For the first few years of my life I was rather proud of my first name but to be honest I'm sure I was just emulating how proud of it my mother was. I even went so far as to make sure to correct people if they tried to give me a nickname. Its something I regret now especially because I can't get the people I grew up around to call me anything other than that name.
It's not a bad name I just don't think it fits me anymore or really ever did. I've tried so many times in my teens and as an adult to get people to call me something different but it doesn't work and even if it does it never sticks or the people who respect it eventually aren't in my life anymore. Then it's back to only that. I even still call myself that name. All the time. On accident or on purpose doesn't really matter. It feels like it's stuck on me like a curse.
I tried my middle name for a while and even that didn't work. Especially since most people read it and it's nickname and see it for the opposite gender that I am. They judge and wrinkle their noses. It's gender neutral. The only thing that changes the gender on the name is how you pronounce it. I never saw it as an issue.
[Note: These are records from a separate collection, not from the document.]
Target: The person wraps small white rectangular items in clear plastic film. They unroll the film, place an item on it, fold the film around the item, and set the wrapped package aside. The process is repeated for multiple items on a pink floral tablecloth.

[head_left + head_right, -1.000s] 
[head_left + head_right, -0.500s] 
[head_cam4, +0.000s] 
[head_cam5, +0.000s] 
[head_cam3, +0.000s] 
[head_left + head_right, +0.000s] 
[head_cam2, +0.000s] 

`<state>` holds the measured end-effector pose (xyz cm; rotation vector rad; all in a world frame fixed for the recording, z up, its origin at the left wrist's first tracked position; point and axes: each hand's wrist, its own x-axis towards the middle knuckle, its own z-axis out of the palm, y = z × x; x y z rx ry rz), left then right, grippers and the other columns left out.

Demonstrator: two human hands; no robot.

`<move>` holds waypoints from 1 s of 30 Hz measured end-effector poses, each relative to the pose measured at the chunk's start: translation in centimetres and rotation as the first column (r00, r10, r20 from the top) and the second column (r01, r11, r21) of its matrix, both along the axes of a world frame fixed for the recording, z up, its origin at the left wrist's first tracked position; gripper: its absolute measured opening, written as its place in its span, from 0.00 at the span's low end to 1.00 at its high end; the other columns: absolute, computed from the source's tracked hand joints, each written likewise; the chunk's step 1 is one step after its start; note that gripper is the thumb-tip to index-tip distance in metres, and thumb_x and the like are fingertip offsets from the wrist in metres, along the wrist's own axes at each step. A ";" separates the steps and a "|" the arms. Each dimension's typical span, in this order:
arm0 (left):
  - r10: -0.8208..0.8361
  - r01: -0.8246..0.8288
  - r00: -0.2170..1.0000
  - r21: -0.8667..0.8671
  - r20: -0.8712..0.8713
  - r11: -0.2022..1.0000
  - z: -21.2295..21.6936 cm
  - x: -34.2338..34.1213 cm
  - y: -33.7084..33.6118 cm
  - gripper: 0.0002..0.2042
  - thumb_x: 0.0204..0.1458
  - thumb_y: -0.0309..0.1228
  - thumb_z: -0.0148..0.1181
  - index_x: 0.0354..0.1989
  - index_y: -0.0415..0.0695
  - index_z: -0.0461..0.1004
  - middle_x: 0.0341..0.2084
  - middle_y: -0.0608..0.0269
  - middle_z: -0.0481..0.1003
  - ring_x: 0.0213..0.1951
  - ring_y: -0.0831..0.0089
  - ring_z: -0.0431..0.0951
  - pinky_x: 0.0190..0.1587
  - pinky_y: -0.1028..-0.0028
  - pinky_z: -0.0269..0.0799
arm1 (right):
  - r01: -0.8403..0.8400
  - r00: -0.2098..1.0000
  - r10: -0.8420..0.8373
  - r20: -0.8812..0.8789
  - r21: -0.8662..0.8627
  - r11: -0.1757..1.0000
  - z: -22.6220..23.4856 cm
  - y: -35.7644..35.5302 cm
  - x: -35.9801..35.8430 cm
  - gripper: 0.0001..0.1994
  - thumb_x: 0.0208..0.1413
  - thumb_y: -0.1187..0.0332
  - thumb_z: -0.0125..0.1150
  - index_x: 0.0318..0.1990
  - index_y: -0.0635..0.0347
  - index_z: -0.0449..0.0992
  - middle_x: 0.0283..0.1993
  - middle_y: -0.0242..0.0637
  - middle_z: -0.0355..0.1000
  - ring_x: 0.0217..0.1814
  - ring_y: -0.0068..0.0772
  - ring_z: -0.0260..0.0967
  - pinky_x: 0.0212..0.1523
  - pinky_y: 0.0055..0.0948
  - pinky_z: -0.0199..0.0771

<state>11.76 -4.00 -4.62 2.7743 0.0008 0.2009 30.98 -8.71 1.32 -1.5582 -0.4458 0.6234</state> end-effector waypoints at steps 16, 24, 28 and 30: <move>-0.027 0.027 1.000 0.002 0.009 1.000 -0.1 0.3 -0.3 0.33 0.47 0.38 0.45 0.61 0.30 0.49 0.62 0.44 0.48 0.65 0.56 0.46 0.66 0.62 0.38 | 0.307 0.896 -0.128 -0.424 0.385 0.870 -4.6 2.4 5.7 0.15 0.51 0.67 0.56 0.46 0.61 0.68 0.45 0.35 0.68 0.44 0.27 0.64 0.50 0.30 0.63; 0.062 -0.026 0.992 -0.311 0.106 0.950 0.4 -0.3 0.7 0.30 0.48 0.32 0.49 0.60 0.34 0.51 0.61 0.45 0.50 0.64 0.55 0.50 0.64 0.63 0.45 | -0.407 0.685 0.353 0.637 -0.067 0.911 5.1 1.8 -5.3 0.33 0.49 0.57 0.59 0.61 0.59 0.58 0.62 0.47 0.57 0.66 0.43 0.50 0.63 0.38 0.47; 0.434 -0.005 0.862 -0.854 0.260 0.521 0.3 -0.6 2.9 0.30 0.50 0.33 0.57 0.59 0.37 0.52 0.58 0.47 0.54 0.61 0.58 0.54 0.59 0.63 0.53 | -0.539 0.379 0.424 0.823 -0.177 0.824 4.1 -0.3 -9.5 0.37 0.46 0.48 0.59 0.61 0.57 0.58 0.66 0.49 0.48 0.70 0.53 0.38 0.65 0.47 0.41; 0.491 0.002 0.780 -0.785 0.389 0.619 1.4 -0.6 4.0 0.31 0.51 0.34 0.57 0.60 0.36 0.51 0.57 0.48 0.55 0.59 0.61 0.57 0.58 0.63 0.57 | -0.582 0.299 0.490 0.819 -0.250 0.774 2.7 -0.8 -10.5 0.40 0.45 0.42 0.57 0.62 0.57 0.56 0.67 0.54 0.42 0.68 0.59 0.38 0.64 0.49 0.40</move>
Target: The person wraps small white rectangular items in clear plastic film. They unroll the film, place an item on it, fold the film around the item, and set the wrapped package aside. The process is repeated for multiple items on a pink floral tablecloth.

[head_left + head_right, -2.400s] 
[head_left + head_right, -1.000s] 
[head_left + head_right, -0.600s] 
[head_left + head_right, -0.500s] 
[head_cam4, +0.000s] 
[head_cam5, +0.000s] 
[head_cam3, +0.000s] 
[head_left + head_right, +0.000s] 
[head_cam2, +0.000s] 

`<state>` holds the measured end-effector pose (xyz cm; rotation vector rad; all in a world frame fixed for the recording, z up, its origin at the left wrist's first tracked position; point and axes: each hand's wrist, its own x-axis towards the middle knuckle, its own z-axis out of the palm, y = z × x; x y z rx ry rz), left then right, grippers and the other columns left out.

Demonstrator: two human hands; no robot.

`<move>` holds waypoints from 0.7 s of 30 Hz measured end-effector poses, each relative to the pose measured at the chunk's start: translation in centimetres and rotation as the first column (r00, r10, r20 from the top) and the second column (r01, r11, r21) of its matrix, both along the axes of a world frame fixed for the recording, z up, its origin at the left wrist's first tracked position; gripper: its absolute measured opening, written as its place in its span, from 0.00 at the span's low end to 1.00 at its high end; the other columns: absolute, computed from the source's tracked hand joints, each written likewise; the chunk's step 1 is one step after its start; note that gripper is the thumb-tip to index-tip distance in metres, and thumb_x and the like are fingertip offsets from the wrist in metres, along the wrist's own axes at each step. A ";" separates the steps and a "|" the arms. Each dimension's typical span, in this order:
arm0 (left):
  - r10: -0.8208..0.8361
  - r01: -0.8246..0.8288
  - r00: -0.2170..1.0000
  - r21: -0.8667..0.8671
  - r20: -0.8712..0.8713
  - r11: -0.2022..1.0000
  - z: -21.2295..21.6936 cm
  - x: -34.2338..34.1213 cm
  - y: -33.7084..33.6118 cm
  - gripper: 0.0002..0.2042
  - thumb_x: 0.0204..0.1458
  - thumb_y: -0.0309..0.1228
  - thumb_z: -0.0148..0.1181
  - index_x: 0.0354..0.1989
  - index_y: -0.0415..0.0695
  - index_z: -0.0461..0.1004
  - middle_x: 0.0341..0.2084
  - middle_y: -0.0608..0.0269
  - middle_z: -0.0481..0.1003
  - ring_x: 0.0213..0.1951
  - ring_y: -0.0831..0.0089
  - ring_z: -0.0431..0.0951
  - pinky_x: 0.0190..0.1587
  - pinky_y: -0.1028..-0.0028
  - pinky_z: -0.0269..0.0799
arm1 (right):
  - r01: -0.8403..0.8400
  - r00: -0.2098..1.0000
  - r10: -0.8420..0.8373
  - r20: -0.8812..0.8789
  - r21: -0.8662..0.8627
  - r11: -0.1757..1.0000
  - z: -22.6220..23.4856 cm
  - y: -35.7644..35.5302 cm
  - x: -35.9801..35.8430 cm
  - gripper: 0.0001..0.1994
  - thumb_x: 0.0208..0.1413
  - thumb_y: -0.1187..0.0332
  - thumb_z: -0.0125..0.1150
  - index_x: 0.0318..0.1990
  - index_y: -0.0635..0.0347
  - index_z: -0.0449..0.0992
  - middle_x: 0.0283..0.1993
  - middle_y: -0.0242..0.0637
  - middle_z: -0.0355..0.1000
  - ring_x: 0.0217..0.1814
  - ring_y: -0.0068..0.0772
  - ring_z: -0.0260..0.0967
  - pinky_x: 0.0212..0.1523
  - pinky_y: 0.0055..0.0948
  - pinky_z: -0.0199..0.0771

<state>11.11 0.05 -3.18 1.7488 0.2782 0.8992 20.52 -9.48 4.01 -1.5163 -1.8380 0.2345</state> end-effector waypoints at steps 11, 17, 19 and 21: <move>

I like my middle name and the fact that it is inherently a gender neutral name was one of the things that I liked about it.
As an adult I still use my name for anything to do with the government or formal things. I have a hard time introducing myself with a name I prefer over mine I just feel like I'm lying to people.
Like; "Hello I am concealing my identity don't I look shady?"
Online is different. I've been able to convince myself that for my safety I am allowed to give a different name. Online I feel like my most authentic self.